Stanford casts a wide net for recruits that match its physical style

List the school most likely to have two of the most physical players in college football.

Alabama under Nick Saban is the no-brainer favorite, right? LSU, USC and Florida State have to be on the short list, followed by other historic powers like Ohio State, Michigan and Texas?

Wrong. Stanford, the West Coast Ivy in Silicon Valley's backyard. Stanford, the program that suffered through the indignity of a 1-11 season in 2006, has two of Daniel Jeremiah's five most punishing players in the game in defensive end Ben Gardner and outside linebacker Trent Murphy. Stanford.

If that takes more than a moment to sink in, Cardinal head coach David Shaw understands.

"Changing perception is like turning a cruise ship, it's not going to be a tight turn. It's going to take a while," Shaw said at Pac-12 media day.

Maybe the problem is that Stanford doesn't have a natural recruiting base. It doesn't immediately bring to mind big boys from the South, corn-fed Midwesterners or sun-soaked Californians. Instead, the Cardinal must pull from across the country out of a pool of about 225 high school prospects that can meet the school's demanding academic requirements, including being admitted before ever signing a letter of intent.

"We're recruiting against geography because there is no one school that we are recruiting against all the time," Shaw said. "A great kid from Georgia, we're recruiting against Georgia. Great kid from Michigan, we're recruiting against Michigan and Ohio State. Great kids on the West Coast, we're recruiting against Oregon and SC, so for us we don't have one battle that is always going on."

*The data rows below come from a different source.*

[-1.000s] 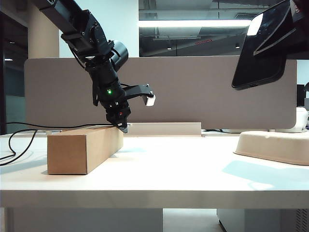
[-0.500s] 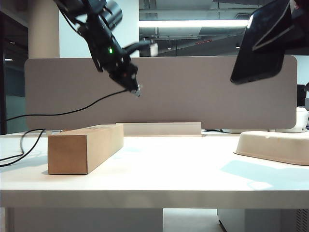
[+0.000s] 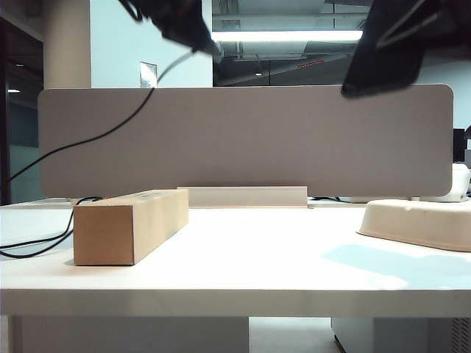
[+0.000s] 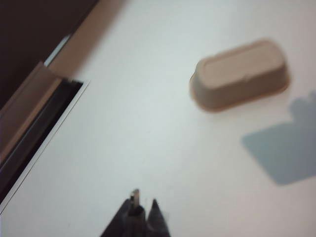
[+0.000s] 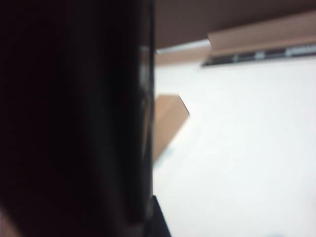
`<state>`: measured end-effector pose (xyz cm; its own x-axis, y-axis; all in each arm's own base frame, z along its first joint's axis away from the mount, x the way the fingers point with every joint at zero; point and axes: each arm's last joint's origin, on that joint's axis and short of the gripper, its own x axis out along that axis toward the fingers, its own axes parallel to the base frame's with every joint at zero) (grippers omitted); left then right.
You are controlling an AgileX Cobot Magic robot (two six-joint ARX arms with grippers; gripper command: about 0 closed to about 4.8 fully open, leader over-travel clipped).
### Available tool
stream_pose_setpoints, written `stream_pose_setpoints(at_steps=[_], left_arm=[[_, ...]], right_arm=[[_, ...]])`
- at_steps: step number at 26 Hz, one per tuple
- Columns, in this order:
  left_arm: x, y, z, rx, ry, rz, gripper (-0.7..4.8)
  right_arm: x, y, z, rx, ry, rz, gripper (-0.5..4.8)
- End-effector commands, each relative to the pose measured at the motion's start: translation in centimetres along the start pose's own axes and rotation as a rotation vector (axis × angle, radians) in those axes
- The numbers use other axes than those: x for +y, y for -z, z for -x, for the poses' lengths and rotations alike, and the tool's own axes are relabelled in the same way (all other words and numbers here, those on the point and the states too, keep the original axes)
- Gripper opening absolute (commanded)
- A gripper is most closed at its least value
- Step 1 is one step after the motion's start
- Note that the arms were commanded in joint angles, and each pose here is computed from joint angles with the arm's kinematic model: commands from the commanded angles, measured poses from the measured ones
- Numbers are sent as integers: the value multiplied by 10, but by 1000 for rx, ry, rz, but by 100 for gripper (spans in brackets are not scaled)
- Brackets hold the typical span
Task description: Pick up the charging cable and the phone, plug the charging cable into the charging port on the phone, and finally place them back on the table.
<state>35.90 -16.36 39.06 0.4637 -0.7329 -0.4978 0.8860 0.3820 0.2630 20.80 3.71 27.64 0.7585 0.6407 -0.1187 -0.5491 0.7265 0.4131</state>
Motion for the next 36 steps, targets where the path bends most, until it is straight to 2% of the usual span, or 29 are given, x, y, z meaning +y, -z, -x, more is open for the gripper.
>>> stream_pose_setpoints(at_steps=[1,4,7,9,10,11,14,17,22,27,29,36], left_arm=[[-14,-6,22,-45,26,20,-6],[-22,-6,33,-33,34,30,-6],[-26,-7,36,-43,86,88,-6],[-29,-7,36,-88,182,170,-6],[-32,-8,37,-121,270,234,-6],[-33,-8,37,-134,311,257,-6],[-43,-11,35,-160,440,290,-6],[-50,-11,34,-159,505,310,-6],[-71,-17,21,-144,629,310,-6],[-96,-26,14,-184,789,241,-6],[-104,-31,13,-238,860,201,-6],[-102,-35,11,-298,881,170,-6]], right_arm=[[12,-23,3,-70,-79,66,-6],[17,-33,4,-89,-102,82,-6],[20,-41,5,-100,-125,79,-6],[23,-46,5,-106,-147,90,-6],[26,-50,6,-107,-170,94,-6],[28,-52,7,-108,-182,88,-5],[31,-58,8,-119,-199,86,-6],[35,-66,9,-137,-208,79,-6],[40,-75,12,-186,-249,42,-6],[47,-81,15,-206,-350,3,-6],[51,-86,18,-223,-410,-36,-6],[58,-93,24,-242,-500,-117,-6]])
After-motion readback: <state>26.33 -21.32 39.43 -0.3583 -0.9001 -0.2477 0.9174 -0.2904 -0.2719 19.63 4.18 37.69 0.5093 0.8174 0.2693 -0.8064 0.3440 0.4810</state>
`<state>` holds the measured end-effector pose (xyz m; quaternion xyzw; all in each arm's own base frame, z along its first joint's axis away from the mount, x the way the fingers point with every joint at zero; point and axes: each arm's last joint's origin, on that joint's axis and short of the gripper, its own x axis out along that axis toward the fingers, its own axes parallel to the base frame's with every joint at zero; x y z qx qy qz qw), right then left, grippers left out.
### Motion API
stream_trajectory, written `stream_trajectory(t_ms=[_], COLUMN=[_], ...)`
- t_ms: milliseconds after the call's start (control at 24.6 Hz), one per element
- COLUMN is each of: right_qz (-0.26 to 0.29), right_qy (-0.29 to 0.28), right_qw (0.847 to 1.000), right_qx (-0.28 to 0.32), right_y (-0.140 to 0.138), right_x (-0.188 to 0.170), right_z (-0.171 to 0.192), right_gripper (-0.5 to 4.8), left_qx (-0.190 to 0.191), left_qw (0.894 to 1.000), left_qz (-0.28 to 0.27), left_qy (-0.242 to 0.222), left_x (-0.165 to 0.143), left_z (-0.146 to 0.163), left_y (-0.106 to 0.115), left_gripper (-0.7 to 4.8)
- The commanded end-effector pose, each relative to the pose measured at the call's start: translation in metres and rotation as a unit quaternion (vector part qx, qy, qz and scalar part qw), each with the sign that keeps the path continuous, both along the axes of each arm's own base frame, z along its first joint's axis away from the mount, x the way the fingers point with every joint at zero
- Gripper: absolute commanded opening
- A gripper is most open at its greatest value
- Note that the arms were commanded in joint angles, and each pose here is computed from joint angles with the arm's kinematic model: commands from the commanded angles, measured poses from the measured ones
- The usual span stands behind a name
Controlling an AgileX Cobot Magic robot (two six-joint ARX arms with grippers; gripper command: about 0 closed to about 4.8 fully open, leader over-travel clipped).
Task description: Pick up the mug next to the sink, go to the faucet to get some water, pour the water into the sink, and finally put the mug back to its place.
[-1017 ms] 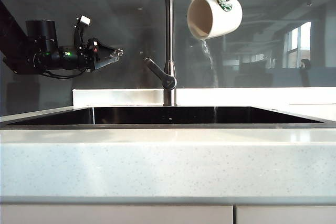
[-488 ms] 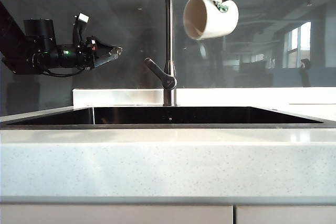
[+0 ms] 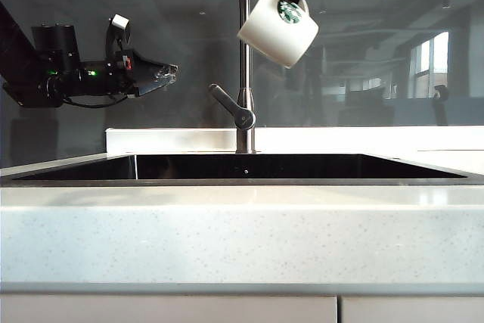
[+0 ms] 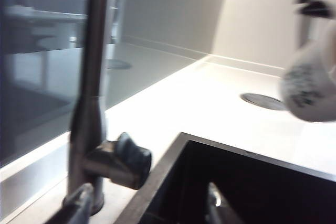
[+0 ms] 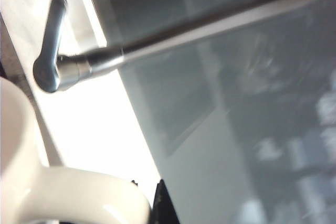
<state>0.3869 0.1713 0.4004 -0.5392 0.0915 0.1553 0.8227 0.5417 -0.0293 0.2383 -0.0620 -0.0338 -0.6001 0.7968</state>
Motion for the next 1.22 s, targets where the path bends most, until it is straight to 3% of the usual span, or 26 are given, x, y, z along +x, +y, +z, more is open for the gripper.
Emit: stream_trajectory(t_ms=[41,244,366,773,935,1098,1220], right_qz=[-0.059,-0.078,-0.110,-0.146,-0.140,-0.135,-0.130], right_qy=[0.023,0.102,0.134,0.174,0.169,0.175,0.175], right_qw=[0.992,0.968,0.950,0.923,0.908,0.904,0.902], right_qx=[0.106,0.216,0.259,0.310,0.356,0.366,0.372], right_y=[-0.031,-0.084,-0.116,-0.160,-0.183,-0.195,-0.200], right_x=[0.004,0.018,0.024,0.032,0.034,0.032,0.032], right_z=[0.008,-0.005,-0.022,-0.080,-0.092,-0.095,-0.095], right_gripper=[-0.05,-0.05,-0.05,-0.05,-0.05,-0.05,-0.05], left_qx=[-0.009,-0.031,-0.043,-0.046,-0.049,-0.028,-0.004], left_qw=[1.000,0.997,0.997,0.995,0.993,0.995,0.996], left_qz=[-0.011,-0.031,-0.032,-0.022,0.015,0.072,0.082], left_qy=[-0.015,-0.068,-0.063,-0.083,-0.110,-0.064,-0.035], left_x=[-0.006,-0.025,-0.029,-0.028,-0.021,-0.003,0.003], left_z=[0.014,0.034,0.039,0.040,0.037,0.018,0.006], left_y=[0.012,0.020,0.021,0.021,0.022,0.022,0.022], left_gripper=[2.84,2.88,2.88,2.85,2.73,2.74,2.74])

That is reflected in the geographic make-up of Stanford's dominant defense. Murphy is from Arizona, Gardner a Wisconsin product. The projected starting front seven includes players from six states and Mexico.

And while that adds up to a lot of frequent flier miles for Shaw and his staff, it is an approach that has taken Stanford to three consecutive BCS bowls. Combine that with a demanding, physical style on both sides of the ball and Shaw sees a program that will remain in the national spotlight for the foreseeable future.

"Our hallmarks aren't going to change," Shaw said. "Our offensive line is going to determine how our team plays. Our front seven is going to show our attitude, the attitude that we play with."